Information about Visual Language

A visual language is a set of practices by which images can be used to communicate concepts. Creation of an image to communicate an idea presupposes the use of a visual language. Just as people can 'verbalize' their thinking, they can 'visualize' it. The elements in an image represent concepts in a spatial context, rather than the linear form used for words. Speech and visual communication are parallel and usually interdependent means by which humans exchange information. A diagram, a map, and a painting are all examples of the use of the visual language. Its structural units include line, shape, color, motion, texture, pattern, direction, orientation, scale, angle, space and proportion.

Perception

The sense of sight operates selectively. Perception is not a passive recording of all that is in front of the eyes, but is a continuous judgement of scale and colour relationships,[1] and includes making categories of forms to classify images and shapes in the world.[2]

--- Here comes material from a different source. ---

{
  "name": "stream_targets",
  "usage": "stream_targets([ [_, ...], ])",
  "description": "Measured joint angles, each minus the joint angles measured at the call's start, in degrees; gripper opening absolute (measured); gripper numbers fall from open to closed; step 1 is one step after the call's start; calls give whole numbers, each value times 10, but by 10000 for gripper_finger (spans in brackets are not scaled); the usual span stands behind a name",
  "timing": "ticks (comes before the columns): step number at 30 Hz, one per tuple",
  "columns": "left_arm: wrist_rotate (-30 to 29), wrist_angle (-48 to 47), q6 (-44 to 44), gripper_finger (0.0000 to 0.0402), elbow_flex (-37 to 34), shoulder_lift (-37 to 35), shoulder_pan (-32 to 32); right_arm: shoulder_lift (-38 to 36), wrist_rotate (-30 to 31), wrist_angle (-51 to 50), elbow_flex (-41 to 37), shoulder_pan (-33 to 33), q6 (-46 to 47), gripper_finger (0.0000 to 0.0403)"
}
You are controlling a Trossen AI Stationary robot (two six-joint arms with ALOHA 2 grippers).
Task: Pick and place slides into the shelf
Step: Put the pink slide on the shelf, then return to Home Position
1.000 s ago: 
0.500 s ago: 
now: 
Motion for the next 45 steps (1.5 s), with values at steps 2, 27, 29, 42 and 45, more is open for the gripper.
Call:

Thinking in images and words

See also:
Thought processes are diffused and interconnected and are cognitive at a sensual level. The mind thinks at its deepest level in sense material, and the two hemispheres of the brain deal with different kinds of thought.

The brain is divided into two hemispheres and a thick bundle of nerve fibres enable these two halves to communicate with each other. In most people the ability to organise and produce speech is predominantly located in the left side. Appreciating spatial perceptions depends more on the right hemisphere, although there is a left hemisphere contribution[3]. In an attempt to understand how designers solve problems, L. Bruce Archer proposed
"that the way designers (and everybody else, for that matter) form images in their mind's eye, manipulating and evaluating ideas before, during and after externalising them, constitutes a cognitive system comparable with but different from, the verbal language system. Indeed we believe that human beings have an innate capacity for cognitive modelling, and its expression through sketching, drawing, construction, acting out and so on, that is fundamental to human thought."[4]

Imaging in the mind

What we have in our minds in a waking state and what we imagine in dreams is very much of the same nature.[5] Dream images might be with or without spoken words, other sounds or colours. But in the waking state there is usually, in the foreground, the buzz of immediate perception, feeling, mood and fleeting memory.[6] In a mental state between dreaming and being fully awake is a state known as 'day dreaming' or a meditative state, during which "the things we see in the sky when the clouds are drifting, the centaurs and stags, antelopes and wolves" are projected from the imagination.[7]

Gestalt psychology

The perception of a shape requires the grasping of the essential structural features, to produce a "whole" or gestalt. The theory of the gestalt was proposed by Christian von Ehrenfels in 1890. He pointed out that a melody is still recognisable when played in different keys and argued that the whole is not simply the sum of its parts but a total structure. Max Wertheimer researched von Ehrenfels' idea, and in his "Theory of Form" (1923) – nicknamed "the dot essay" because it was illustrated with abstract patterns of dots and lines – he concluded that the perceiving eye tends to bring together elements that look alike (similarity groupings) and will complete an incomplete form (object hypothesis). An array of random dots tends to form configurations (constellations).[8] All these demonstrate how the eye and the mind are looking for pattern and simple whole shapes. When we look at more complex visual images such as paintings we can see that art has been a continuous attempt to "notate" visual information. Richard Gregory suggests that, "Perhaps the ability to respond to absent imaginary situations," as our early ancestors did with paintings on rock, "represents an essential step towards the development of abstract thought."[9]

Meaning and expression

Abstract art has shown that the qualities of line and shape, proportion and colour convey meaning directly without the use of words. Wassily Kandinsky in Point and Line to Plane showed how drawn lines and marks can be expressive without any association with a representational image.[10] Throughout history and especially in ancient cultures visual language has been used to encode meaning:
The Bronze Age Badger Stone on Ilkly Moor is covered in circles, lines, hollow cups, winged figures, a spread hand, an ancient swastika, an embryo, a shooting star? … It's a story-telling rock, a message from a world before (written) words.[11]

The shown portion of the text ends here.